▸ **ABOUT THIS EXERCISE**
Omitting all images, set down every line below exactly as it appears.

▸ **DATA EXTRACT**
==================================================

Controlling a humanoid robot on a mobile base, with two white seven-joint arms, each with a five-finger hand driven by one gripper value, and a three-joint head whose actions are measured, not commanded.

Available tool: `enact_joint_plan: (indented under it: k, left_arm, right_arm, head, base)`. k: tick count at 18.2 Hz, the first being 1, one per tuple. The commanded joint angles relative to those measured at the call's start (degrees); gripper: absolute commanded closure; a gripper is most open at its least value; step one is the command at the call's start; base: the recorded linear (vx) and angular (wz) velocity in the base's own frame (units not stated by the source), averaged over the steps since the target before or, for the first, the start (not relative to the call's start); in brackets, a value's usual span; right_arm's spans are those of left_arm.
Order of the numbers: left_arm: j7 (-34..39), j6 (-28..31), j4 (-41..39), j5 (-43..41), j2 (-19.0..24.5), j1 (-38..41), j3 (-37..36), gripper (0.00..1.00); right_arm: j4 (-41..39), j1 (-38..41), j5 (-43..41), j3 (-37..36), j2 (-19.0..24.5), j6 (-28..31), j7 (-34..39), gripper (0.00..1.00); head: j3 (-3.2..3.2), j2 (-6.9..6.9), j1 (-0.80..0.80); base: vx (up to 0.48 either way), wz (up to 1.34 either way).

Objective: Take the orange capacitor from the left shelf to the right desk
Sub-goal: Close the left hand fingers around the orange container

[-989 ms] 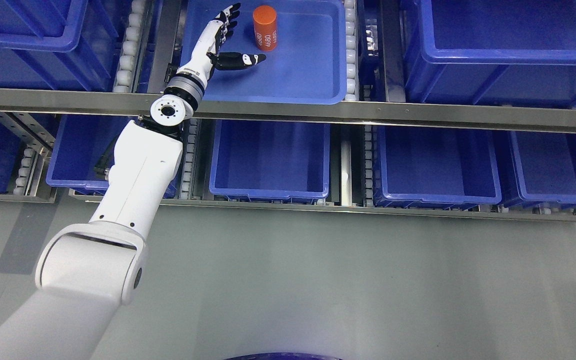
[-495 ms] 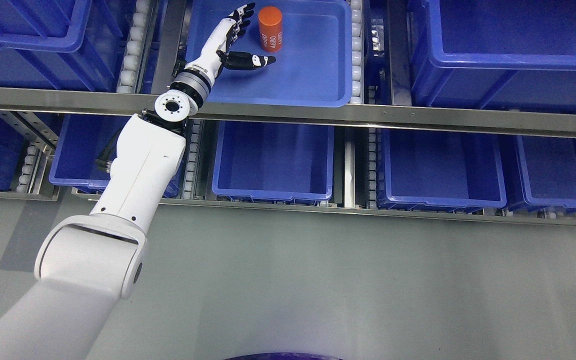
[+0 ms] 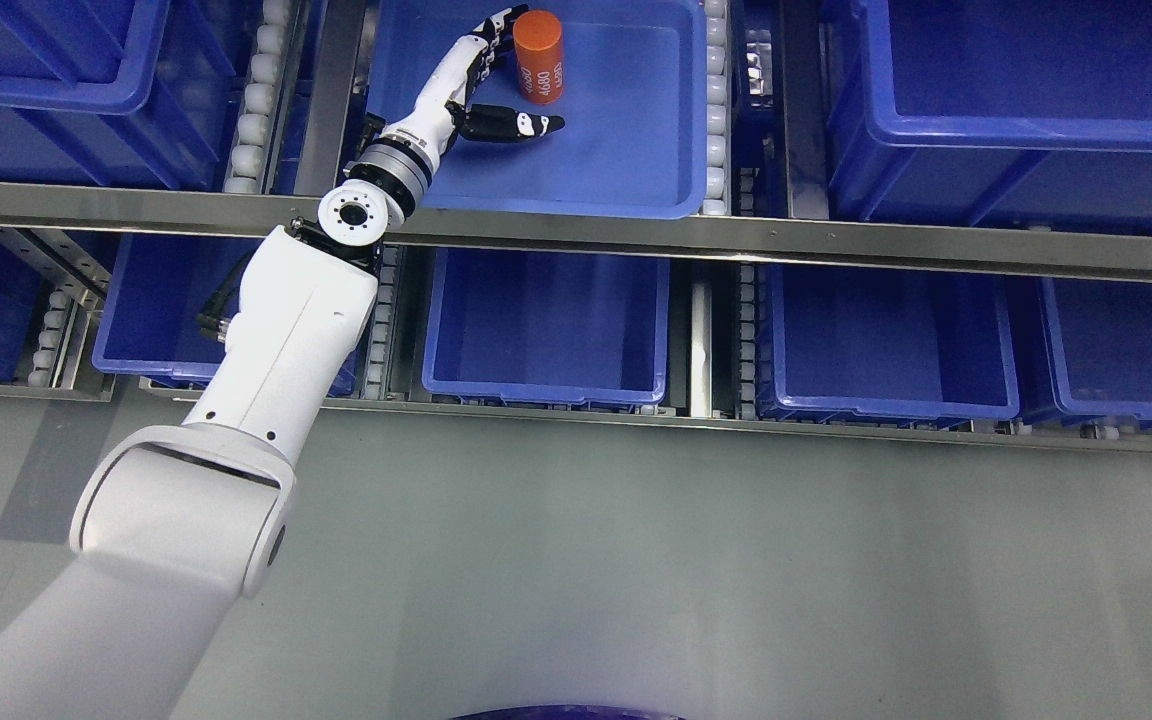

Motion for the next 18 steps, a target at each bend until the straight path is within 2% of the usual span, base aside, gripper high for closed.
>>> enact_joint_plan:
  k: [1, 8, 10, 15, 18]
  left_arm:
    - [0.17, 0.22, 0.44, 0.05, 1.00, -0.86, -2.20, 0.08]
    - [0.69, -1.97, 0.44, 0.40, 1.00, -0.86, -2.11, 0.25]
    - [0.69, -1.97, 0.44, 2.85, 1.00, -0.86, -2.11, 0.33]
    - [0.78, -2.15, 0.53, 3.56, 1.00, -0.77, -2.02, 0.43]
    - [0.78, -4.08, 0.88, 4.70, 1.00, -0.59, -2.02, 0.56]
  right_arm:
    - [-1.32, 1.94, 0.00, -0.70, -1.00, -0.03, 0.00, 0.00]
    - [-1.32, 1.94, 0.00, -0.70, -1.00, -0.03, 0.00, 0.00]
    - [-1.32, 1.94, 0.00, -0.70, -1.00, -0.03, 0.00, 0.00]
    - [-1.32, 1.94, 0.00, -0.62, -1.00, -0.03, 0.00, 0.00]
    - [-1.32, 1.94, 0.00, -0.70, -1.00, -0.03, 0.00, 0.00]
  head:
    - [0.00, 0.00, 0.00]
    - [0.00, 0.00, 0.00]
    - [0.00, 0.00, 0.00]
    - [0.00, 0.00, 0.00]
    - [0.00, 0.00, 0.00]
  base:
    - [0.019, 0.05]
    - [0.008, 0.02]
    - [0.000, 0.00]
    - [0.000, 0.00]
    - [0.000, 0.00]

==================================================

▸ **ANSWER BELOW**
Controlling a humanoid robot on a mobile base, with two white seven-joint arms, each with a five-finger hand driven by one gripper value, and a three-joint head whose actions are measured, not commanded.

Available tool: `enact_joint_plan: (indented under it: k, left_arm, right_arm, head, base)`. k: tick count at 18.2 Hz, the first being 1, one per tuple. The commanded joint angles relative to those measured at the call's start (degrees); gripper: absolute commanded closure; a gripper is most open at its least value; step one is the command at the call's start; base: the recorded linear (vx) and angular (wz) velocity in the base's own frame (units not stated by the source), averaged over the steps since the target before or, for the first, the start (not relative to the call's start); in brackets, a value's usual span; right_arm's spans are those of left_arm.
Order of the numbers: left_arm: j7 (-34..39), j6 (-28..31), j4 (-41..39), j5 (-43..41), j2 (-19.0..24.5), j1 (-38..41), j3 (-37..36), gripper (0.00..1.00); right_arm: j4 (-41..39), j1 (-38..41), j5 (-43..41), j3 (-37..36), j2 (-19.0..24.5), j6 (-28..31), j7 (-34..39), gripper (0.00..1.00); head: j3 (-3.2..3.2), j2 (-6.9..6.9), j1 (-0.80..0.80); base: vx (up to 0.48 either way), wz (up to 1.34 either way).

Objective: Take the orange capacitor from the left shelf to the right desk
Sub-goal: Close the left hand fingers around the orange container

[-989 ms] 
[-495 ms] 
[+0 ms] 

Motion for the next 18 steps, a target at each bend until the straight path is within 2% of the usual span, base aside, gripper high for closed.
>>> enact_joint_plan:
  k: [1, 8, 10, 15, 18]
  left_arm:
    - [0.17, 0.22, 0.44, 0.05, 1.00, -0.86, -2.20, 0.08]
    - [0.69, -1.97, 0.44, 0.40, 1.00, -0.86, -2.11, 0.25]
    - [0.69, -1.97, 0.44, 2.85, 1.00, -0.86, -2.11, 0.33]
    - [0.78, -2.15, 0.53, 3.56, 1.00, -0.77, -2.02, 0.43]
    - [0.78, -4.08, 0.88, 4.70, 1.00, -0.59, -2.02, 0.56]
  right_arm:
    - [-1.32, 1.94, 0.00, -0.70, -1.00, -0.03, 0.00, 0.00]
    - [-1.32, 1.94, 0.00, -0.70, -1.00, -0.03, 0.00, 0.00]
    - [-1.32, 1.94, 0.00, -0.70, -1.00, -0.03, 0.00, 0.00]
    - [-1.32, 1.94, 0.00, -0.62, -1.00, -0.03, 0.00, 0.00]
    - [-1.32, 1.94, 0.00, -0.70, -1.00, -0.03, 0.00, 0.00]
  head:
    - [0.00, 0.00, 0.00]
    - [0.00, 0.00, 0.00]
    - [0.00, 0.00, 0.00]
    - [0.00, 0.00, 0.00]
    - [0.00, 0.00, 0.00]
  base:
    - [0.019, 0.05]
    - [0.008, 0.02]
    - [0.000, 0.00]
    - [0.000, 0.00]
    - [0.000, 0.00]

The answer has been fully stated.